Will and his wife, Laura, reside in Killen with their seven-year-old daughter, Angel Joy, who has autism. The Smiths are active members of Greenhill First Baptist Church. Will has served as a Sunday school teacher, international missions worker and Upward basketball coach. Smith has a bachelor’s degree and a master’s degree from the University of North Alabama and a law degree from Sanford’s Cumberland School of Law in 1992 where he received the American Jurisprudence Award for receiving the highest grade in Criminal Procedure. Smith is licensed to practice law in Alabama, Georgia, and before the United States Supreme Court. He operates a full service law firm representing clients from all walks of life in both civil and criminal matters including appeals in both the Alabama and federal appeals systems. Smith is a fifth generation Lauderdale County resident.
Kellum is an Alabama native She grew up in Vance in Tuscaloosa County. She graduated from Brookwood High School in 1977. She has a bachelor’s degree from the University of Alabama and a law degree from the University of Alabama School of Law.
Judge Kellum was hired in 1985 by Attorney General Charles Graddick as an Assistant Attorney General. She worked in the criminal appeals division where she primarily prosecuted appeals before the Court of Criminal Appeals and the Alabama Supreme Court. She later worked as a staff Attorney for the Court of Criminal Appeals from 1987 until 1990. Kellum went into private practice with the Montgomery law firm of Robison & Belser, P.A., working on a wide variety of civil and criminal cases in state and federal courts. In 1997 to went back to the Court of Criminal Appeals to work as a Senior Staff Attorney for the newly-elected Judge Jean Brown. She worked as a Senior Staff Attorney for the Alabama Supreme Court from 1999 until 2001, before returning to the Court of Criminal Appeals as the Senior Staff Attorney for then newly-elected Judge Kelli Wise.
Kellum was elected to the Court of Criminal Appeals in November 2008 and was re-elected in 2014. She is currently seeking her third term on the Court.
Judge Kellum is a member of the First Baptist Church of Montgomery.
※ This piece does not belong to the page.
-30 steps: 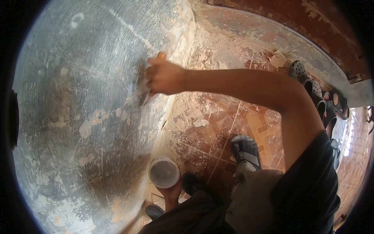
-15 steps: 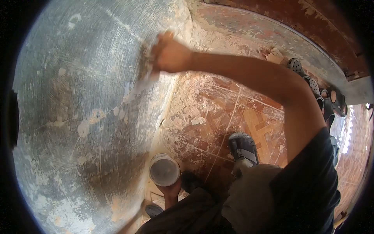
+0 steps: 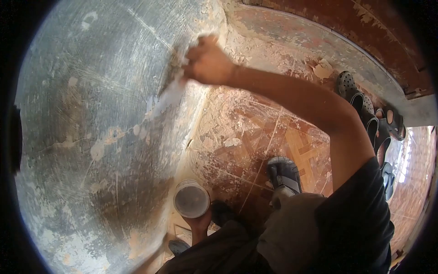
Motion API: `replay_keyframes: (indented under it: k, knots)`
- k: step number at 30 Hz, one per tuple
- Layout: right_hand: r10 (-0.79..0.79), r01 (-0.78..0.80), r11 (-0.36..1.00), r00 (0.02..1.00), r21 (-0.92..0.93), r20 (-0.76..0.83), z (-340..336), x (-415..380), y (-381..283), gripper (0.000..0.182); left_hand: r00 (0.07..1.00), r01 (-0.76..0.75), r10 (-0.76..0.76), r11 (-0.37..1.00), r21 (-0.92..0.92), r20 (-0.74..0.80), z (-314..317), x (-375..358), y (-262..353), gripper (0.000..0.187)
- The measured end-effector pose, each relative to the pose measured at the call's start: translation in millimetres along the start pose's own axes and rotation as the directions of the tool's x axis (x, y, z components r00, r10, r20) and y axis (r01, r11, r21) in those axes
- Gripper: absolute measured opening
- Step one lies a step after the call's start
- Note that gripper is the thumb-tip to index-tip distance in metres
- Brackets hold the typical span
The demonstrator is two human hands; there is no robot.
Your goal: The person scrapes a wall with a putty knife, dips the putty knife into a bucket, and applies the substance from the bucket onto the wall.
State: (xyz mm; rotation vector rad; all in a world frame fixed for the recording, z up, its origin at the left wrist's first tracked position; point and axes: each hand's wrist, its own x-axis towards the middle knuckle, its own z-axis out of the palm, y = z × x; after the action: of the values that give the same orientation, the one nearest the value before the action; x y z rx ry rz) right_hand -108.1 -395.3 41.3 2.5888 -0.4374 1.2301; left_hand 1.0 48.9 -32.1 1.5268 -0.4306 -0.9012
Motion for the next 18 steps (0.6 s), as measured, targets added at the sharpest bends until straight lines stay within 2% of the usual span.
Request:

She has served as a docent at the Montgomery Museum of Fine Arts, and is a member of a number of professional, civic, and political organizations.
The polls open at 7:00 am on Tuesday and close at 7:00 pm. You must be a registered voter, vote at your assigned polling place and have a valid photo ID in order to participate in any Alabama election. It is too late to apply for an absentee ballot. If you already have an absentee ballot you must get it in the mail or turn it in to your courthouse before the close of the business day on Monday.